No me pareció una comparación halagadora, pero era certera.

– ¿Te entiendes bien con Kenny?

Morelli se encogió de hombros.

– No lo conozco muy bien.

– De modo que no querrías acercarte y saludarlos.

– Si no se tratase de Kenny, me disgustaría arruinarle la noche a Julia.

Miramos el vehículo, y aun cuando no teníamos prismáticos de visión nocturna nos dimos cuenta de que se balanceaba. Unos gruñidos y jadeos rítmicos atravesaron el aparcamiento vacío.

– ¡Diablos! -exclamó Morelli-. Si no aligeran un poco van a estropear los amortiguadores del coche.

El vehículo dejó de balancearse, el motor y los faros se encendieron.

– Vaya, no duró mucho – comenté.

Morelli rodeó mi vehículo y se sentó en el asiento del copiloto.

– Debieron de empezar en el camino. Espera a que llegue a la calle antes de encender las luces.

– Es una idea estupenda, pero no veo nada sin ellas.

– Estás en un aparcamiento, no creo que haya nada que obstruya el camino.

Puse en marcha el coche y avancé a paso de tortuga.

– Lo vas a perder. Acelera -dijo Morelli.

Aceleré a treinta kilómetros con los ojos entrecerrados para orientarme en la oscuridad.

Morelli dejó escapar un suspiro y pisé el acelerador a fondo.

De pronto se oyó un chirrido y perdí el control del Wrangler. Pisé el freno con fuerza, el coche se deslizó hacia la izquierda y se detuvo en un ángulo de treinta grados.

Morelli salió para investigar.

– Estás atascada en la acera. Da marcha atrás.
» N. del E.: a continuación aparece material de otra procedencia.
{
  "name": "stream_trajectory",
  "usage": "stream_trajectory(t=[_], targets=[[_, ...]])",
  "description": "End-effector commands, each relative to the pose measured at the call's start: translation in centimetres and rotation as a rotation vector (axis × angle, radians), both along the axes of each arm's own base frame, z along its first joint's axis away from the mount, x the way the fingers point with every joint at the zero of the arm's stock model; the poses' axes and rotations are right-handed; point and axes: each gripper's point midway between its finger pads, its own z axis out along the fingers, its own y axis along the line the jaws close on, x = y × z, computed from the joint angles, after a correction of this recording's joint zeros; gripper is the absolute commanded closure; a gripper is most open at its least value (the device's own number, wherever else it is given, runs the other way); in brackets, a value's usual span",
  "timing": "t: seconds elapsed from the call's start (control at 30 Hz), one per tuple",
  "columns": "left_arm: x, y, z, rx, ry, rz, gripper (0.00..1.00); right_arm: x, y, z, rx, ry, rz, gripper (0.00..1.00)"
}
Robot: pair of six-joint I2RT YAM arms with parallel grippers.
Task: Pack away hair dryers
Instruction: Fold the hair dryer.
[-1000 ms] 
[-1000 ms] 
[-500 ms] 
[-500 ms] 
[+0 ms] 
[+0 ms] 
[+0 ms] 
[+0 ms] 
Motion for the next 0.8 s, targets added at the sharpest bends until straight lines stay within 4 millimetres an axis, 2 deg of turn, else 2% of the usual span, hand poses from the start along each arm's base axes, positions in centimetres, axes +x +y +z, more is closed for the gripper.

Me aparté lentamente de la acera, pero el vehículo seguía tirando hacia la izquierda. Morelli volvió a investigar, mientras yo farfullaba, maldecía y me reprochaba el haber hecho caso a aquel lunático.

– Qué pena. -Morelli se inclinó sobre la ventanilla abierta-. Al golpear contra el bordillo se ha doblado la llanta. ¿Tienes quien te lo arregle?

– Lo hiciste adrede. No querías que atrapara a tu asqueroso primo.

– Oye, cariño, no me eches la culpa sólo porque te equivocaste y te metiste donde no debías.

– Eres basura, Morelli. Basura.

– Más te vale ser buena conmigo -dijo con una sonrisa maliciosa-. Podría multarte por conducción temeraria.

Saqué el teléfono de mi bolso, furiosa, y llamé al taller de Al. Al y Ranger eran buenos amigos. De día, Al administraba un negocio perfectamente legal. Pero por las noches estaba segura de que se dedicaba a desguazar coches robados. No me importaba. Lo único que quería era que me arreglara la llanta.